Archive for October, 2010
LA CLEF DES CHAMPS
Posted by David Selzer in Poetry on October 27th, 2010
When the landscape breaks, shards of painted trees,
clouds, turf cascade in crystal slabs onto
the carpet – and the landscape is there still
on the next pane. Over the brow of the rise
are the world’s kingdoms: deserts silenced
by polished bone; uneasy rooms where
sepia furniture flowers; canvas; wood;
the gallery’s wall solid as money -
asservir le bourgeoisie through draughtmanship.
The artist’s mother was pulled from the Sambre,
a suicide – the night-dress shrouding
her face. When the world breaks…breaks…there is death
only or servitude.
THE WAR ON TERROR
Posted by David Selzer in Poetry on October 27th, 2010
2001
Riding the F Train that August –
from Queens to Manhattan, Jamaica
Estates to Times Square – were all
of the hues and tongues and tribes and faiths.
Dead at our door, on our return,
wings stretched as if in flight,
lay a hen harrier, a female.
You chose to bury it gently
in the warm September earth.
Five thousand miles away, we watched
the towers fall. Later, building Babel
replaced the grace of humanity.
So many of the peoples of the earth
had gathered there. In the plaza’s fountain,
a bronze globe had turned perpetually. All
went to dust in a whirligig of fire.
2003
Atlantic waves broke on the empty sand.
Undeterred by us, a beetle crossed the dunes.
Almost due south was Casablanca.
…in all the towns in all the world…
We followed the war by satellite. Graven
effigies fell. Truths unfurled like smoke, like spume.
In the estuary – where ships from Tyre
and Ostia Antica had hoved to –
at low tide, small crabs emerged, waving.

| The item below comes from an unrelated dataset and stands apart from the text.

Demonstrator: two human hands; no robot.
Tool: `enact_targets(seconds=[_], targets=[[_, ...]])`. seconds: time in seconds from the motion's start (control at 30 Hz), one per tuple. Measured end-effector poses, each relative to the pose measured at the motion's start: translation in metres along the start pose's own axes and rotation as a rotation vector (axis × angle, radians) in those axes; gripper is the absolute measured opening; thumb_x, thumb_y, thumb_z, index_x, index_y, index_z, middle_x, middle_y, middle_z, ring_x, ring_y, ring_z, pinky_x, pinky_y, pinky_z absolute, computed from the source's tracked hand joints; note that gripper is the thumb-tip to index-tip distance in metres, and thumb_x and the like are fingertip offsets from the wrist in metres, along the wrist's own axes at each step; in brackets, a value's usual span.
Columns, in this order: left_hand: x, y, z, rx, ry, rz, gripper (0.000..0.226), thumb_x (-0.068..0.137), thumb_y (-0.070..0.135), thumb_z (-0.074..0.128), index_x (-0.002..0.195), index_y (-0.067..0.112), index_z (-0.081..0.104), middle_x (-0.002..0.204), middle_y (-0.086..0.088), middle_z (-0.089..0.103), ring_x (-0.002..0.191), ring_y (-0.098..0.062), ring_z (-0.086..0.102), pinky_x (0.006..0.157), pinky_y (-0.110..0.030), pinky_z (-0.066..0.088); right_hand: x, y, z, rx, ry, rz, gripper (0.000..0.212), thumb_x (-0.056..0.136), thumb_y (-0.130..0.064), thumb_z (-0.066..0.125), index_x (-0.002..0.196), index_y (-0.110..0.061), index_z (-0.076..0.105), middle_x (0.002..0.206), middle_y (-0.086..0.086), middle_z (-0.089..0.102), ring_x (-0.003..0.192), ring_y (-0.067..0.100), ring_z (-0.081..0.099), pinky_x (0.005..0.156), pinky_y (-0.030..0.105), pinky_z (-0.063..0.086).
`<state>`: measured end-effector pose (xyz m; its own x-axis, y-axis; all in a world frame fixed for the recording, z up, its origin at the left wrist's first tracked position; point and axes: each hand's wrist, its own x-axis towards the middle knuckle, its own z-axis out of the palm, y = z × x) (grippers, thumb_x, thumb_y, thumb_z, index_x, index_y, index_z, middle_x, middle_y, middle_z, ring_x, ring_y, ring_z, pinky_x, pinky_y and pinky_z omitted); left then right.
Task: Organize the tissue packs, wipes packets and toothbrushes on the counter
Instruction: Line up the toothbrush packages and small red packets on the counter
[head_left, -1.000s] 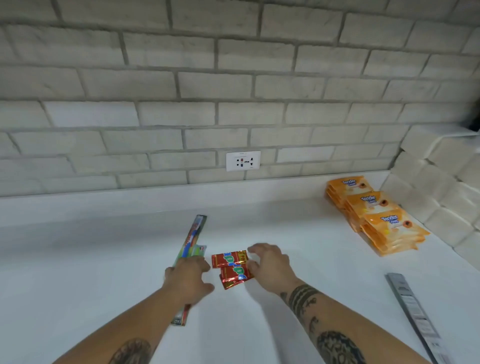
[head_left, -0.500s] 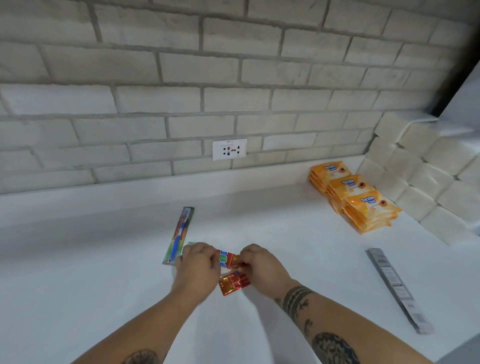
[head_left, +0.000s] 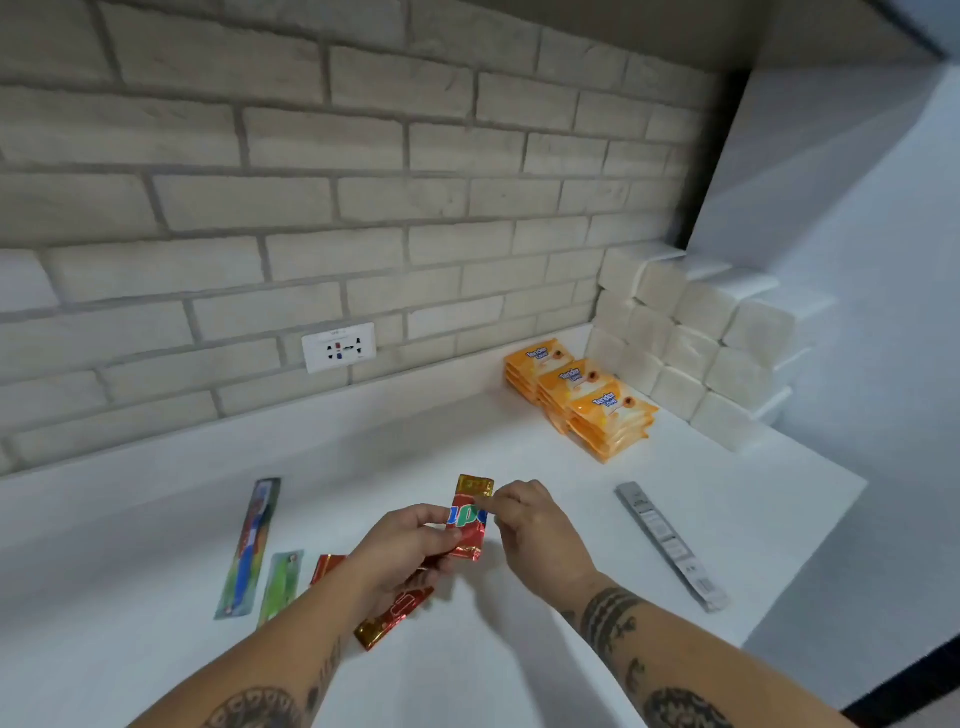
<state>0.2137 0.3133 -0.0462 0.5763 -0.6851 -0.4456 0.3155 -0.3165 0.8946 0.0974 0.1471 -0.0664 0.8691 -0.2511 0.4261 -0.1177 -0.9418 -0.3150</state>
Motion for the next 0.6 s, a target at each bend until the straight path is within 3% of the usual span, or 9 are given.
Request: enact_targets(seconds=[0.1, 0.2, 0.33, 0.4, 0.47, 0.53, 0.6], targets=[[0.008, 0.003, 0.011, 0.072, 0.006, 0.058, 0.019, 0.098, 0.012, 0.067, 0.116, 0.018, 0.069, 0.072, -0.007, 0.072, 0.053, -0.012, 0.057, 0.052, -0.025, 0.046, -0.007, 0.007, -0.013, 0.368, -0.045, 0.426, 0.04, 0.104, -0.014, 0.051, 0.142, -0.025, 0.058, 0.124, -0.007, 0.064, 0.108, 0.011, 0.063, 0.1, 0.031, 0.052], [0.021, 0.005, 0.023, 0.145, -0.008, 0.103, 0.016, 0.097, 0.015, 0.069, 0.112, 0.021, 0.071, 0.08, -0.002, 0.077, 0.062, -0.014, 0.06, 0.057, -0.025, 0.048, 0.001, 0.008, -0.015, 0.713, -0.029, 0.665, 0.028, 0.101, -0.032, 0.063, 0.128, -0.022, 0.064, 0.106, -0.004, 0.075, 0.091, 0.013, 0.073, 0.085, 0.037, 0.061], [0.036, -0.003, 0.02, 0.314, 0.013, 0.162, 0.009, 0.096, 0.026, 0.07, 0.104, 0.027, 0.075, 0.091, 0.002, 0.079, 0.075, -0.012, 0.068, 0.066, -0.027, 0.055, 0.015, 0.004, -0.007, 0.843, -0.023, 0.773, 0.003, 0.097, -0.017, 0.07, 0.095, -0.014, 0.069, 0.078, 0.003, 0.071, 0.061, 0.012, 0.067, 0.054, 0.025, 0.054], [0.043, -0.012, 0.005, 0.473, 0.128, 0.182, 0.015, 0.098, 0.028, 0.064, 0.107, 0.031, 0.076, 0.106, 0.009, 0.077, 0.095, -0.011, 0.069, 0.085, -0.032, 0.057, 0.019, 0.006, 0.0, 0.839, -0.044, 0.795, 0.009, 0.098, -0.018, 0.07, 0.09, -0.013, 0.066, 0.077, 0.003, 0.07, 0.061, 0.012, 0.066, 0.053, 0.024, 0.051], [0.047, -0.025, -0.017, 0.892, 0.284, 0.14, 0.029, 0.098, 0.029, 0.058, 0.124, 0.036, 0.069, 0.129, 0.014, 0.067, 0.118, -0.013, 0.059, 0.099, -0.036, 0.05, 0.022, 0.009, 0.008, 0.807, -0.079, 0.811, 0.011, 0.098, -0.021, 0.07, 0.092, -0.013, 0.065, 0.08, 0.002, 0.072, 0.066, 0.012, 0.069, 0.055, 0.025, 0.052], [0.046, -0.041, -0.038, 1.224, 0.325, 0.083, 0.04, 0.096, 0.032, 0.058, 0.135, 0.038, 0.06, 0.143, 0.017, 0.054, 0.13, -0.016, 0.048, 0.104, -0.04, 0.043, 0.022, 0.01, 0.014, 0.806, -0.095, 0.821, 0.011, 0.098, -0.023, 0.07, 0.092, -0.014, 0.065, 0.081, 0.001, 0.073, 0.07, 0.013, 0.071, 0.059, 0.027, 0.052], [0.043, -0.052, -0.054, 1.293, 0.328, 0.084, 0.043, 0.094, 0.038, 0.061, 0.137, 0.04, 0.057, 0.144, 0.017, 0.049, 0.131, -0.016, 0.044, 0.104, -0.041, 0.041, 0.023, 0.009, 0.019, 0.801, -0.118, 0.818, 0.01, 0.098, -0.024, 0.069, 0.093, -0.016, 0.065, 0.086, 0.002, 0.075, 0.073, 0.013, 0.072, 0.061, 0.028, 0.052]])
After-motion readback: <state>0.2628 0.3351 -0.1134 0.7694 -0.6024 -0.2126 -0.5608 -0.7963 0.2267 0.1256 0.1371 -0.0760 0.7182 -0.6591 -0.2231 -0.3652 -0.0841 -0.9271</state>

…in all the gin joints in all the towns…
Wretches, saved, like you and me!
ON THE NATURE OF THINGS
Posted by David Selzer in Poetry on October 27th, 2010
From the terrace at Polesden Lacey, it was
the guttural calls caught our attention -
then sheep flowing fast over rising ground
like a pale yellow banner in the wind,
then the shepherd himself, then his dogs
flattening themselves at his command.
By the time we reached the valley bottom,
the beasts were penned – lambs from ewes,
the latter funnelled for the shearers.
The bleating drowned the whirring of the clippers.
From the high bridge over the Tweed at Kelso,
we watched a fisherman upstream cast
from a skiff – his companion sculling gently
to keep steady in the current – when,
suddenly, between us and the men,
who, of course, were facing the wrong way,
two salmon leapt from the river six feet
or more and, turning, re-entered the depths
silently. Oblivious, on those costly
waters, the ghillie rowed, his master fished.